## Activity
What lines of the data below hold the string "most"? Copy each one out.

## Stored data
---*---

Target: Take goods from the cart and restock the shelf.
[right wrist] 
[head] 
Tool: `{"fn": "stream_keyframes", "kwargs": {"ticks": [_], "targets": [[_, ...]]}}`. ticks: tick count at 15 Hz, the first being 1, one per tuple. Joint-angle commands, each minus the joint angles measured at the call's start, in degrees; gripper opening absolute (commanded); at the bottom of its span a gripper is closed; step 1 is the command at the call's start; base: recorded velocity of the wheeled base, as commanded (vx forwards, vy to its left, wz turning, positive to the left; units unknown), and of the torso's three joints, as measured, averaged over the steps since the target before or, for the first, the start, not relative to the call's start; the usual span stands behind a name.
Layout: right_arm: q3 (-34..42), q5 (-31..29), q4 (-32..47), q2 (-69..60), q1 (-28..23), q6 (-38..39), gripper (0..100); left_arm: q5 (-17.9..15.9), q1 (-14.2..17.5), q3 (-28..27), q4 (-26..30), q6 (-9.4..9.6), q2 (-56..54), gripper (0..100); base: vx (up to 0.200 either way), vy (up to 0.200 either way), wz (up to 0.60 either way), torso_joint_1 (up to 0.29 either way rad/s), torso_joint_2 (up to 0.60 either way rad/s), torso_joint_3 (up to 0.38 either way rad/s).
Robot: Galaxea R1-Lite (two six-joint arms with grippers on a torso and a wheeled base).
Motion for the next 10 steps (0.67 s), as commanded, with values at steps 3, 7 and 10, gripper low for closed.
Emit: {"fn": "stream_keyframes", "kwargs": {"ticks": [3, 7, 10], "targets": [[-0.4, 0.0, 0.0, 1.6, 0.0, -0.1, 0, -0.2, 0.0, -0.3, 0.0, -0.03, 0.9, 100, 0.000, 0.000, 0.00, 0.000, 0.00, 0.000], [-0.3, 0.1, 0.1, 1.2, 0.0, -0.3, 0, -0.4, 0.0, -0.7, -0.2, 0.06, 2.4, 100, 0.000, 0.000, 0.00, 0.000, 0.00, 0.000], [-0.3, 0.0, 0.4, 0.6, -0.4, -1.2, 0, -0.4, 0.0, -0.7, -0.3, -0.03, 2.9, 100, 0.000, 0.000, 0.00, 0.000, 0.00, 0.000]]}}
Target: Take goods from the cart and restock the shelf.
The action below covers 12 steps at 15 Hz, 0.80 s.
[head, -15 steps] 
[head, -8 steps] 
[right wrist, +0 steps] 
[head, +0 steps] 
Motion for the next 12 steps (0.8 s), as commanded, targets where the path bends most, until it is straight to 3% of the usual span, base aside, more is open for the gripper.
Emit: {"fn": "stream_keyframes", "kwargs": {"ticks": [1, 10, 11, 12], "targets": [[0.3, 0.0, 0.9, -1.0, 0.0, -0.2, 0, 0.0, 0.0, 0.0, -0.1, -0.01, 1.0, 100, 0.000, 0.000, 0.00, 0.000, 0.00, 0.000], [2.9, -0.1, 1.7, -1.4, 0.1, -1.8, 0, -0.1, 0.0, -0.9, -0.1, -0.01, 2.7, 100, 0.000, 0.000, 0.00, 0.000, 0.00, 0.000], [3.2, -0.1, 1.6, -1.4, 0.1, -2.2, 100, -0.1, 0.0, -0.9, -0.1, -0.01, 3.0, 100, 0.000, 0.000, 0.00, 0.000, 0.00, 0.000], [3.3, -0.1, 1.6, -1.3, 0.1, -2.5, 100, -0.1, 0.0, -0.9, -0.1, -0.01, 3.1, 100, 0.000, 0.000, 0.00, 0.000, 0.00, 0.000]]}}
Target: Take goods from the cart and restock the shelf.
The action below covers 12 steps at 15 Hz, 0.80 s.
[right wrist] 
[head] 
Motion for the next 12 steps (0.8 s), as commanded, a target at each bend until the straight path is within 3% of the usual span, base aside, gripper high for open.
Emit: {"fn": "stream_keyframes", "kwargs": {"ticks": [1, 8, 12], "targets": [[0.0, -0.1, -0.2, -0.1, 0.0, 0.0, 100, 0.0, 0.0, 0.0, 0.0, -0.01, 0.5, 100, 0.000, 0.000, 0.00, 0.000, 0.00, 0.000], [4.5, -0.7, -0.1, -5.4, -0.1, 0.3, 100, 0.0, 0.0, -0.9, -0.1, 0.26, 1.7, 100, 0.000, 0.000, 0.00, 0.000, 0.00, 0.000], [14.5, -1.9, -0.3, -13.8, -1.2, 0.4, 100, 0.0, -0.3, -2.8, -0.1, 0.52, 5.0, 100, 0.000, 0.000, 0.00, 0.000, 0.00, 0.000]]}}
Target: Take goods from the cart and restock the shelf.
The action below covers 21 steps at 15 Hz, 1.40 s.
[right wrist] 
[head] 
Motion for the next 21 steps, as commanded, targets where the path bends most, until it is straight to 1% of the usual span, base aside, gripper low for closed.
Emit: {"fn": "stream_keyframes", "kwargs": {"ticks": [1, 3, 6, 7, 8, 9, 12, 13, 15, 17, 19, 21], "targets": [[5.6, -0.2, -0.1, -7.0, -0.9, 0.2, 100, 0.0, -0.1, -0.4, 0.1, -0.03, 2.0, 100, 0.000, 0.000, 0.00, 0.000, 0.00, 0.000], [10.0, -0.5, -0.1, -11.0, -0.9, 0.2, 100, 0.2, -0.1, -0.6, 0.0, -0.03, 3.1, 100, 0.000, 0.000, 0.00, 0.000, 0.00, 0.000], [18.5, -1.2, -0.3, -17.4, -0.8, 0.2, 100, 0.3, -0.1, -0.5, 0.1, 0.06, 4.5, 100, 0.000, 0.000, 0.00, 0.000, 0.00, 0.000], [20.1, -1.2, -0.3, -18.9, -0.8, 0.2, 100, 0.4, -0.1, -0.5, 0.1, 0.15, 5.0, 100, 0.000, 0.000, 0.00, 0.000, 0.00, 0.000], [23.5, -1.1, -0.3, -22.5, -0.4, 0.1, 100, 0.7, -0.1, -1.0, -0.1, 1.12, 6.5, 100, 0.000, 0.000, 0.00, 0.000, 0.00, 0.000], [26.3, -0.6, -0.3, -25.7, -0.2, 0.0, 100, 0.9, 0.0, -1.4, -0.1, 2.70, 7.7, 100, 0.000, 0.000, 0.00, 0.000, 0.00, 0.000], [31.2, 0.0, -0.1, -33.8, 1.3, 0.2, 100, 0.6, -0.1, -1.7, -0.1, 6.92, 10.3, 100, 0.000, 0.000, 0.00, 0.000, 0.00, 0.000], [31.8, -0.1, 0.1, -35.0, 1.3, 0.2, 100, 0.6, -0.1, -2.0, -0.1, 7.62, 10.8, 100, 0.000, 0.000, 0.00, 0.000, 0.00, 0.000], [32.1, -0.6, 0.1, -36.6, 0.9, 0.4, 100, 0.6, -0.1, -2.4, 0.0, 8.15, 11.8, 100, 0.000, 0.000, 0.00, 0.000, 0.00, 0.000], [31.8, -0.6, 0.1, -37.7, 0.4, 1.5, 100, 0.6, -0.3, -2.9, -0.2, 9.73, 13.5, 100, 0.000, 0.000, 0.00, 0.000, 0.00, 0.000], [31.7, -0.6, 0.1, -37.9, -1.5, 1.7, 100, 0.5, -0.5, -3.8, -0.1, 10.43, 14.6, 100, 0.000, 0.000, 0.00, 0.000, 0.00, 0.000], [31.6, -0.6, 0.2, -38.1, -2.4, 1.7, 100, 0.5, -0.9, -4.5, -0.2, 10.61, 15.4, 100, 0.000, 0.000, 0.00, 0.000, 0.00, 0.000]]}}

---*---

## Result of this exercise
Motion for the next 12 steps (0.8 s), as commanded, targets where the path bends most, until it is straight to 3% of the usual span, base aside, more is open for the gripper.
Motion for the next 21 steps, as commanded, targets where the path bends most, until it is straight to 1% of the usual span, base aside, gripper low for closed.

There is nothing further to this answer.